[Task prompt]: Please copy out all lines of the entries that contain the word "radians".

[Source material]:
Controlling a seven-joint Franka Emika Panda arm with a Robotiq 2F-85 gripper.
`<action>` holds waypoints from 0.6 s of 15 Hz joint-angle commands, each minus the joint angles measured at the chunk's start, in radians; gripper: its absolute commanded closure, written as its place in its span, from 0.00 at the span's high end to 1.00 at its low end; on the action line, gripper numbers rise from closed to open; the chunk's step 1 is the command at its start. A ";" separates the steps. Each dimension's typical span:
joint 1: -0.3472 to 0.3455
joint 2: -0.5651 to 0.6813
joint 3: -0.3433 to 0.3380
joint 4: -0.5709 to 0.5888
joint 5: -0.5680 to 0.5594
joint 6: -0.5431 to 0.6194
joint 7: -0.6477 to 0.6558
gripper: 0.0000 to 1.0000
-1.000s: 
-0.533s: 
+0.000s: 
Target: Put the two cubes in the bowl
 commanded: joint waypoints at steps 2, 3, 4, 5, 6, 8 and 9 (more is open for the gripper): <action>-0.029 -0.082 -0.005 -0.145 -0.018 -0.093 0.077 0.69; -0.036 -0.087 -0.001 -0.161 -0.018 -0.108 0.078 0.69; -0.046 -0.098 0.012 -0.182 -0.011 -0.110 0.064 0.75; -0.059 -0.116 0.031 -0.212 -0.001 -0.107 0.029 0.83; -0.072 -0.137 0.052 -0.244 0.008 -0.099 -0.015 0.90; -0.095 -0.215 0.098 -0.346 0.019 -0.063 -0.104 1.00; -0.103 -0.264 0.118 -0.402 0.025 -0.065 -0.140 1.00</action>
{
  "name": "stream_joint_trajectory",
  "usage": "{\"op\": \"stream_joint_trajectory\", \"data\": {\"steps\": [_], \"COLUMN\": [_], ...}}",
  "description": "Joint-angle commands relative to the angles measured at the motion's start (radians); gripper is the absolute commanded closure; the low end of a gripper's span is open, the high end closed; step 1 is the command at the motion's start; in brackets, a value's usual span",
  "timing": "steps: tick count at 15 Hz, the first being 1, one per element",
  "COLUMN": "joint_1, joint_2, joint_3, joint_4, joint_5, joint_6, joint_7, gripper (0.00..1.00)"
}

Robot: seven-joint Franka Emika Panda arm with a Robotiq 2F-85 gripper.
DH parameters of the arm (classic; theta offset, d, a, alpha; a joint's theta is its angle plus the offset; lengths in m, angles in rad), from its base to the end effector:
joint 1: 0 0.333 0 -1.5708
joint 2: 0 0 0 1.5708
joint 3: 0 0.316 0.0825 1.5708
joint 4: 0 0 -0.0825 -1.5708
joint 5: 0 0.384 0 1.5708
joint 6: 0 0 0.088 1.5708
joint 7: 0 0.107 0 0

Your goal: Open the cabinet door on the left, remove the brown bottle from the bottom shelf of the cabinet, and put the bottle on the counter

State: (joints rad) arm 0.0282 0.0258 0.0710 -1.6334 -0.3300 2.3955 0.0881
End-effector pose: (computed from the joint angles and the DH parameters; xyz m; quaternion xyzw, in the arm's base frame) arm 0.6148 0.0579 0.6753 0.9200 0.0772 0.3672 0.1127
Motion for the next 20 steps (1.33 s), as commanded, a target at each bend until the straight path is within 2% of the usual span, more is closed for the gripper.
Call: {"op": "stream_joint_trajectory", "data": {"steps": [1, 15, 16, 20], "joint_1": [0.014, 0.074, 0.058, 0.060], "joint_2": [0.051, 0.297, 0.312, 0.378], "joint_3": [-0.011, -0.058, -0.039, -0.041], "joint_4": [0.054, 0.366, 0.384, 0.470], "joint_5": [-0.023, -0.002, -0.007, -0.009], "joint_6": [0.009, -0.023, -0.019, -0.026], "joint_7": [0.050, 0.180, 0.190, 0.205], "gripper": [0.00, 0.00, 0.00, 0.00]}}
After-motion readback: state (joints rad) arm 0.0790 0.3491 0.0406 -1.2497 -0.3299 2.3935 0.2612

[Response to the task]:
`<action>` holds waypoints from 0.6 s of 15 Hz joint-angle commands, each minus the joint angles measured at the chunk's start, in radians; gripper: its absolute commanded closure, written as its place in its span, from 0.00 at the span's high end to 1.00 at its low end; on the action line, gripper numbers rise from closed to open; the chunk's step 1 is the command at its start. A ";" separates the steps. Each dimension's typical span:
  "description": "Joint-angle commands relative to the angles measured at the motion's start (radians); gripper is the absolute commanded closure; the low end of a gripper's span is open, the high end closed; step 1 is the command at the motion's start; in brackets, a value's usual span",

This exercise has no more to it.